* REQUIREMENT: Report only the number of lines below in which the string "camera" appears.

* INFORMATION SUPPLIED:
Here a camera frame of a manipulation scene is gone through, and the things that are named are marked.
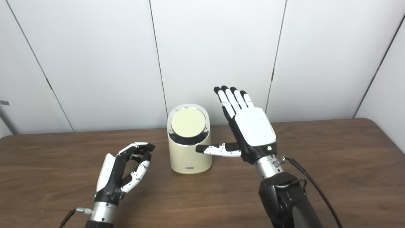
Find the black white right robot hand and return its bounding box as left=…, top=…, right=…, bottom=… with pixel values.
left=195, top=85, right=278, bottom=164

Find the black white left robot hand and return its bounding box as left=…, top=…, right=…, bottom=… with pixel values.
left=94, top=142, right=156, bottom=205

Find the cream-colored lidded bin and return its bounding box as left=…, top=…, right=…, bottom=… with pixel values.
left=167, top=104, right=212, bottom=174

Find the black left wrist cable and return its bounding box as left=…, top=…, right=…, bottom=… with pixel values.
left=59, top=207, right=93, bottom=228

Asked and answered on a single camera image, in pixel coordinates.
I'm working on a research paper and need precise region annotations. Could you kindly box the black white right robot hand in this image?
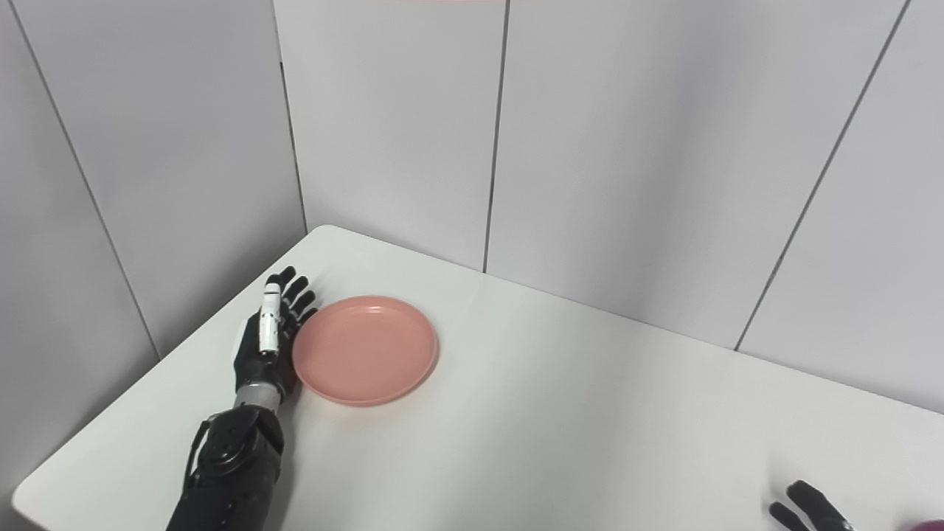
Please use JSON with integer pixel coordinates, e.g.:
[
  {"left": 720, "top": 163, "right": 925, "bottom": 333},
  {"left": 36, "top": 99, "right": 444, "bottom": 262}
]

==

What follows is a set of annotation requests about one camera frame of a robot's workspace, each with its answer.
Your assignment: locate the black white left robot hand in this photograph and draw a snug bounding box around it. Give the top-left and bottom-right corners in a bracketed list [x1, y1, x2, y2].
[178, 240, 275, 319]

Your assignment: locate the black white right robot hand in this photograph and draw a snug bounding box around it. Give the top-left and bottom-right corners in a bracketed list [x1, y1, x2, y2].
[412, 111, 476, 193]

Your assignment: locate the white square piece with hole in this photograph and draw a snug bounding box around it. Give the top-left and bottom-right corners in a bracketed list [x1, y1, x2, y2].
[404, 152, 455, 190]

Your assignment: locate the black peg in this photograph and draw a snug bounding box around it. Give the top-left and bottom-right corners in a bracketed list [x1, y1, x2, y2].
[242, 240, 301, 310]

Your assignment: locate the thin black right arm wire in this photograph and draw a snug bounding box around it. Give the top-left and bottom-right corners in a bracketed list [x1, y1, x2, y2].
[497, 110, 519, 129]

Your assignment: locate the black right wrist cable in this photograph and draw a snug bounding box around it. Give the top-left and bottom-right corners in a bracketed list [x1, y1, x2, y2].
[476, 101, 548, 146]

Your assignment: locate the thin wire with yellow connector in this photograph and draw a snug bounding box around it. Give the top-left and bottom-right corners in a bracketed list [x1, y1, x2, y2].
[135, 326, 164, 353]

--

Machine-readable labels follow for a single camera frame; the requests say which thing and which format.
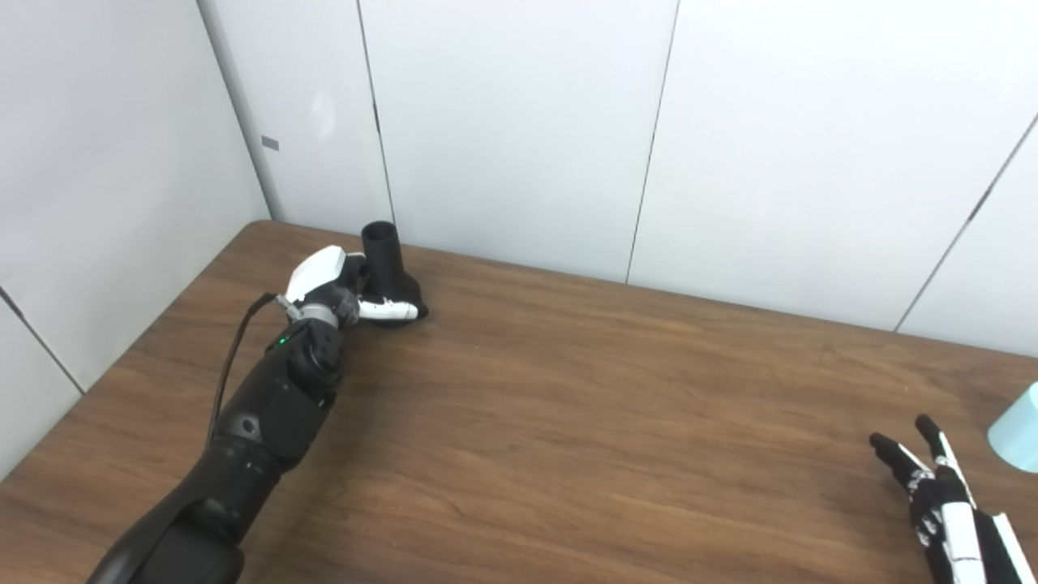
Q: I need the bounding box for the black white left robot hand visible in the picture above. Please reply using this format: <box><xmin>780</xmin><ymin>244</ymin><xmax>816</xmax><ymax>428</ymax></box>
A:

* OUTPUT: 4